▸ **REQUIRED ACTION**: Taking the listing below, restate word for word each line from the line with "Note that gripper" to the line with "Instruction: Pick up", ends included, and stop there.

▸ **DATA SEGMENT**:
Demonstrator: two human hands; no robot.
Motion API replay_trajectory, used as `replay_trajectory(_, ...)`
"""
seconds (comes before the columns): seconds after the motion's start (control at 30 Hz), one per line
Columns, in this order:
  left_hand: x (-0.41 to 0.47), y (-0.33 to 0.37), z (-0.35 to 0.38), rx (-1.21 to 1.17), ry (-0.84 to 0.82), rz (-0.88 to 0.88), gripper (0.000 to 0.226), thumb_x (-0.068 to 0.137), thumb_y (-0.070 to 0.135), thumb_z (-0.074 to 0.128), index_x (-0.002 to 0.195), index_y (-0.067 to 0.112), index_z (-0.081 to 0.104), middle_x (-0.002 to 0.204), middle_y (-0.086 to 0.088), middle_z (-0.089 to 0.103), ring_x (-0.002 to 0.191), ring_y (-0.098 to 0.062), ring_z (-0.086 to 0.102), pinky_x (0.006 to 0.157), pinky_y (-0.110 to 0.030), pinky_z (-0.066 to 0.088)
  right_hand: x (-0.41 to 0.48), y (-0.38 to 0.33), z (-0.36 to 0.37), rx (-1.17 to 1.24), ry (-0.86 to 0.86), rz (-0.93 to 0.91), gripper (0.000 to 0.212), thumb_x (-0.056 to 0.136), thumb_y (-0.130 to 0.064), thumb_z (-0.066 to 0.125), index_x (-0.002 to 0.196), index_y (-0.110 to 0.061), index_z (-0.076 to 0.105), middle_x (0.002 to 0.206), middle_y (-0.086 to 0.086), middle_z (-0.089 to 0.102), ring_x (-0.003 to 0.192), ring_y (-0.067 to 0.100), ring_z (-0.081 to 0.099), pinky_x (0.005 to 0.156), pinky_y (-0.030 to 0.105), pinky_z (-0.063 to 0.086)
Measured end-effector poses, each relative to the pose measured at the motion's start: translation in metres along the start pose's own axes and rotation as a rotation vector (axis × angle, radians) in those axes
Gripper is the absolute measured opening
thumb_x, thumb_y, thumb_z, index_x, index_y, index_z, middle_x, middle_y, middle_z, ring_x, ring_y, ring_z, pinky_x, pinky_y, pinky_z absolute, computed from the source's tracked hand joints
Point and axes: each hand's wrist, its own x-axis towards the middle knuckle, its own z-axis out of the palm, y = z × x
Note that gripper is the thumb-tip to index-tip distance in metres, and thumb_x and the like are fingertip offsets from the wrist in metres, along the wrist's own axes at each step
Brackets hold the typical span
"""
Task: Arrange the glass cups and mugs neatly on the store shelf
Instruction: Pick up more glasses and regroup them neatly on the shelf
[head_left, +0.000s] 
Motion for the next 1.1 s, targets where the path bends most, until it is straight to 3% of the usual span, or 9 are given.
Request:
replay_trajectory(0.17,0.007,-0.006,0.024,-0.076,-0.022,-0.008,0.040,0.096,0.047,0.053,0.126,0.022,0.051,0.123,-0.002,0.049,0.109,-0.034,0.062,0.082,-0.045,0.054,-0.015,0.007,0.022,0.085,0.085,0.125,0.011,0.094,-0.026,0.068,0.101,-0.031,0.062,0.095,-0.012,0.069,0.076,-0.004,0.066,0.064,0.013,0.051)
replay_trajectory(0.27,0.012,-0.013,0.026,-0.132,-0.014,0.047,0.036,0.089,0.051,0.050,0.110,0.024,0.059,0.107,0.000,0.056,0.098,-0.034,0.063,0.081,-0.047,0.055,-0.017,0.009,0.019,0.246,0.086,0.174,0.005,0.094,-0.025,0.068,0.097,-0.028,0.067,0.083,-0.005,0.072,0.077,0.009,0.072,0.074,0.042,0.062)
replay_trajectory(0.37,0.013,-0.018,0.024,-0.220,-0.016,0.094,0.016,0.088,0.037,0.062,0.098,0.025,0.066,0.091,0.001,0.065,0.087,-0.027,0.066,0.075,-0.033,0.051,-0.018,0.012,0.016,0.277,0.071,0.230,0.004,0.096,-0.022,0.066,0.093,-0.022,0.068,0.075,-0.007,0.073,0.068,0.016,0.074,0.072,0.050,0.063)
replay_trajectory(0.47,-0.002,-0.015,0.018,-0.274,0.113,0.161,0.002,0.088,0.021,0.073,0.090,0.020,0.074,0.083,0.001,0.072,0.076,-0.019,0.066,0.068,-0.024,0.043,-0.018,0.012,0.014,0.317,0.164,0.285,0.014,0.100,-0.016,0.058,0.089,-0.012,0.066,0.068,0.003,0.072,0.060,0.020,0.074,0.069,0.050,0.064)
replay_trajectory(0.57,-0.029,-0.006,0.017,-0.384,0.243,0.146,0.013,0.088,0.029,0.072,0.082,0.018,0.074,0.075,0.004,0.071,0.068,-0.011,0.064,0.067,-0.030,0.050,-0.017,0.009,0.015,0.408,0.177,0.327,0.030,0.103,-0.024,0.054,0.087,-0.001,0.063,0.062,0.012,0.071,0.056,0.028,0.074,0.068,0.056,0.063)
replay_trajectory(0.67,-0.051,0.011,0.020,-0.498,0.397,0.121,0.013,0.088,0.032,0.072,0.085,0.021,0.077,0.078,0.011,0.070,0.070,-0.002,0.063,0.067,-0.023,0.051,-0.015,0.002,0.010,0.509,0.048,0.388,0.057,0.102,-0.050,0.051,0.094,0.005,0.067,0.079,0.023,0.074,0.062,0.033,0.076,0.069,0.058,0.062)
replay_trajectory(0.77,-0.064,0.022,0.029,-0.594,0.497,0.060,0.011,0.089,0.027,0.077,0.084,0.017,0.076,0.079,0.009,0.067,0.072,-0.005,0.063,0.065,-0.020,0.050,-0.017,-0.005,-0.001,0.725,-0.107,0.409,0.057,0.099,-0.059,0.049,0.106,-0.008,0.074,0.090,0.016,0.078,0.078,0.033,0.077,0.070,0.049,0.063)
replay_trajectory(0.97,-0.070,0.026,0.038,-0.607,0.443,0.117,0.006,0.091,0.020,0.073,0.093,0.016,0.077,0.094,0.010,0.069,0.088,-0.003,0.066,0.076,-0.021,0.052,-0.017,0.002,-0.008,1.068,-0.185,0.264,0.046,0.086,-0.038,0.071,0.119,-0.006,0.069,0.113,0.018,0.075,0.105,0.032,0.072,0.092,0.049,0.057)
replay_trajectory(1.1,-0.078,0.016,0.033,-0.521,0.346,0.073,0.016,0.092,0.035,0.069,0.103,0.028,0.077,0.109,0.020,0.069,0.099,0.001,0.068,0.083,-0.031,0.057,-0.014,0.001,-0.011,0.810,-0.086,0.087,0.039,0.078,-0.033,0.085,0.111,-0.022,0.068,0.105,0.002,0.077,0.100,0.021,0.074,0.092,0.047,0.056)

▸ **WRITTEN RESPONSE**:
Note that gripper is the thumb-tip to index-tip distance in metres, and thumb_x and the like are fingertip offsets from the wrist in metres, along the wrist's own axes at each step
Brackets hold the typical span
"""
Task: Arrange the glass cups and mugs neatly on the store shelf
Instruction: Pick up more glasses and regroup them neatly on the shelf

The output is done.